▸ **EXERCISE OBJECTIVE**: Here you must reproduce each line of the data exactly.

*** Opening STORED DATA ***

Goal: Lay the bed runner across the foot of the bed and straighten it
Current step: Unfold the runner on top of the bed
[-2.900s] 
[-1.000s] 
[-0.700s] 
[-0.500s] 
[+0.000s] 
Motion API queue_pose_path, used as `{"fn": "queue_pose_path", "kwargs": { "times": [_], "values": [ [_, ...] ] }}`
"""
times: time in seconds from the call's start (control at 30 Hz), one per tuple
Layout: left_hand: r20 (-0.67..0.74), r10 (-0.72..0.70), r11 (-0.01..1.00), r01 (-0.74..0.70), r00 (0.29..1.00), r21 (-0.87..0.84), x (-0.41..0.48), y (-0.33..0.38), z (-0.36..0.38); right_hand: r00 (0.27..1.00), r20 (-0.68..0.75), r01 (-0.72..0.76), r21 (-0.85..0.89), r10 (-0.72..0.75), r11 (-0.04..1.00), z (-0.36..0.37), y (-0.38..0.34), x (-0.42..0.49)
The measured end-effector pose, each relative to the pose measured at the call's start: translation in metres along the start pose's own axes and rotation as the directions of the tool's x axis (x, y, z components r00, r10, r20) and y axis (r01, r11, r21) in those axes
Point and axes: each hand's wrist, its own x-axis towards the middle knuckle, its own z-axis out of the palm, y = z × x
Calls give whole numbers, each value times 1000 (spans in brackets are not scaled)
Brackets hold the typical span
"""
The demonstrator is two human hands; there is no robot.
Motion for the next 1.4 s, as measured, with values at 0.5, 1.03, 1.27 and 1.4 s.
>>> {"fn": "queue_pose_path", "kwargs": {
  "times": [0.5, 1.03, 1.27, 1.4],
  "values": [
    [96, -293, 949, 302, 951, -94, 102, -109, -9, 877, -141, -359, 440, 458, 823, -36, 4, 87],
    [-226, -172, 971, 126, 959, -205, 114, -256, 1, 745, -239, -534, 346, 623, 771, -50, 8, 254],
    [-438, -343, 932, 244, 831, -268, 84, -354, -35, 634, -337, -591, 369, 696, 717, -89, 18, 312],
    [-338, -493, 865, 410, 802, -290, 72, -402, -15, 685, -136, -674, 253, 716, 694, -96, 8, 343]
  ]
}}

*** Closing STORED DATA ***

▸ **SOLUTION FOR THIS EXERCISE**:
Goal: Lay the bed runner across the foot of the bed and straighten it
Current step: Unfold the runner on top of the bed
[-2.900s] 
[-1.000s] 
[-0.700s] 
[-0.500s] 
[+0.000s] 
Motion API queue_pose_path, used as `{"fn": "queue_pose_path", "kwargs": { "times": [_], "values": [ [_, ...] ] }}`
"""
times: time in seconds from the call's start (control at 30 Hz), one per tuple
Layout: left_hand: r20 (-0.67..0.74), r10 (-0.72..0.70), r11 (-0.01..1.00), r01 (-0.74..0.70), r00 (0.29..1.00), r21 (-0.87..0.84), x (-0.41..0.48), y (-0.33..0.38), z (-0.36..0.38); right_hand: r00 (0.27..1.00), r20 (-0.68..0.75), r01 (-0.72..0.76), r21 (-0.85..0.89), r10 (-0.72..0.75), r11 (-0.04..1.00), z (-0.36..0.37), y (-0.38..0.34), x (-0.42..0.49)
The measured end-effector pose, each relative to the pose measured at the call's start: translation in metres along the start pose's own axes and rotation as the directions of the tool's x axis (x, y, z components r00, r10, r20) and y axis (r01, r11, r21) in those axes
Point and axes: each hand's wrist, its own x-axis towards the middle knuckle, its own z-axis out of the palm, y = z × x
Calls give whole numbers, each value times 1000 (spans in brackets are not scaled)
Brackets hold the typical span
"""
The demonstrator is two human hands; there is no robot.
Motion for the next 1.4 s, as measured, with values at 0.5, 1.03, 1.27 and 1.4 s.
>>> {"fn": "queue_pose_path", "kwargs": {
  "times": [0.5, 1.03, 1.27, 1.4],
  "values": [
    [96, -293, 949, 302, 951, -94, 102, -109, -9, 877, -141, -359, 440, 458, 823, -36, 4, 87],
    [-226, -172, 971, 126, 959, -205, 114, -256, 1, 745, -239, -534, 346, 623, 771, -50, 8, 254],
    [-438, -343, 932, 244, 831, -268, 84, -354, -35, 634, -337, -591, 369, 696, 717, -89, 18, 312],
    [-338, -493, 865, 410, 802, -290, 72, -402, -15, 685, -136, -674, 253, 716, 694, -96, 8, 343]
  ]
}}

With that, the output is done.